Simpson denied any foreknowledge of the Trump Tower meeting despite seeing Veselnitskaya the day before, the day of, and the day after.


Danchenko and Dolan

Dolan was identified as “PR Executive-1” in Durham’s indictment against Danchenko. One alleged lie Danchenko told was denying he spoke with Dolan about anything in the dossier, despite an admittedly fabricated claim from Dolan about Manafort making it into the dossier via Danchenko.

Foreign Agents Registration Act filings from November 2011 and May 2012 show Dolan was paid $78,000 and $79,000 for “out-of-pocket expenses” while working on behalf of the Russian Federation and Russian state-owned energy giant, Gazprom.

Durham said Dolan “interacted with senior Russian Federation leadership whose names would later appear in" the dossier, and also “maintained relationships with" Russia's ambassador to the United States and the head of the Russian Embassy's Economic Section in Washington, D.C., both of whom appeared in the dossier.

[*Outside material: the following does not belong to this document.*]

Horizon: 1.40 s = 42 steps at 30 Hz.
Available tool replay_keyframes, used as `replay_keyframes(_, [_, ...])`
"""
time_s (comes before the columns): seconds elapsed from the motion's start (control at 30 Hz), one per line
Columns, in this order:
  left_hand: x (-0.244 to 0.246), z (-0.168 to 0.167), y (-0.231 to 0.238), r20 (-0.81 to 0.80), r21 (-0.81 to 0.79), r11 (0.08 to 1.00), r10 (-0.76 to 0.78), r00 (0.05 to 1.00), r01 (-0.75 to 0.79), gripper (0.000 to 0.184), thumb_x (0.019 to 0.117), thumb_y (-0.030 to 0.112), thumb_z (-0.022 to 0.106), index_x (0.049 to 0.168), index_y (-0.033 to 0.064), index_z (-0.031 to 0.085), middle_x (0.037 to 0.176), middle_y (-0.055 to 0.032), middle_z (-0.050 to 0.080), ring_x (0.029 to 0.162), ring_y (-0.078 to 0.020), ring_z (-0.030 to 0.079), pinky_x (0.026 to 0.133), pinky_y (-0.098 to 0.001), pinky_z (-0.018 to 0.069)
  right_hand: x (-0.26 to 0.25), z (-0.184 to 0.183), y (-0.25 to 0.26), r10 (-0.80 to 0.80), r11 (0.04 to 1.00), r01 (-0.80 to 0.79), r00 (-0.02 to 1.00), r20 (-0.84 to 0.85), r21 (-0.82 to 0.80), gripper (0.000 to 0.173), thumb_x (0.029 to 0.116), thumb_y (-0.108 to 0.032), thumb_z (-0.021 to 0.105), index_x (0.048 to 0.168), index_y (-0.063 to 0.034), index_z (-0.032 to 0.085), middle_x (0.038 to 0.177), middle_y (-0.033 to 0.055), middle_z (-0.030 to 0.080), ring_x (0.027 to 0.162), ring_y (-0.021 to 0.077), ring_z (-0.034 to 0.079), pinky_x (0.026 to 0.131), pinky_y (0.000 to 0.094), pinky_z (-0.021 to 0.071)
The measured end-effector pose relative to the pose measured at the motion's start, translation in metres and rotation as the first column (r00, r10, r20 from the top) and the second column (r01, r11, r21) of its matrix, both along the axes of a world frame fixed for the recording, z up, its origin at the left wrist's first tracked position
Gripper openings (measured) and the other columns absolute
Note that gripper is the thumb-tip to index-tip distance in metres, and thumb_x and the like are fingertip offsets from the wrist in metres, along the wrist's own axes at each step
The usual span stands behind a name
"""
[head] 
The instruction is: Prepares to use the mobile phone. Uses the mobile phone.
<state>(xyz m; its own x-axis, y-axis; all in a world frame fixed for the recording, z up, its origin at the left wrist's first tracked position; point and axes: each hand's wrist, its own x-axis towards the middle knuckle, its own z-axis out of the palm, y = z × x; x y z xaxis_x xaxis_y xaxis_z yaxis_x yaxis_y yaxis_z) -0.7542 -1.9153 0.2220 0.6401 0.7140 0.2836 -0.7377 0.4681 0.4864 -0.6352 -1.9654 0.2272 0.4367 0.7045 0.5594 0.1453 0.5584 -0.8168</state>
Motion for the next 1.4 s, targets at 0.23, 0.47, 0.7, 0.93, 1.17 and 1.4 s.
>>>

Durham said “PR Executive-1’s role as a contributor of information to the Company Reports was highly relevant" because Dolan “maintained pre-existing and ongoing relationships with numerous persons named” in the dossier. Durham noted that “certain allegations” Danchenko provided to Steele that appeared in the dossier “mirrored and/or reflected information that PR Executive-1 himself also had received through his own interactions with Russian nationals.”

Dolan allegedly asked Danchenko to assist with an October 2016 conference at the Ritz Carlton in Moscow, a location that would be the source of salacious claims about Trump, and Durham said Dolan attended meetings at the Russian Embassy in the U.S. in 2016.

Durham said Dolan described Danchenko in a June 2016 email as a potential former Russian spy, writing, “He is too young for KGB. But I think he worked for FSB."

Durham discovered Danchenko was investigated by the FBI as a possible “threat to national security," according to documents declassified by then-Attorney General William Barr.

Dolan traveled to Moscow in June 2016 on a planning trip for the October conference, where he stayed in the Moscow hotel. Durham said Dolan had a meeting with the general manager of the Moscow hotel and a female hotel staff member to discuss the October conference and received a tour of the hotel, including the presidential suite.

Danchenko visited Dolan and others at the Moscow hotel, and Danchenko flew from Moscow to London to meet with Steele “to provide him with information that would later appear" in the dossier.

The indictment says Danchenko brokered a meeting between Dolan and his Russian friend, Galkina, “to discuss a potential business relationship.” Galkina denies being a dossier source.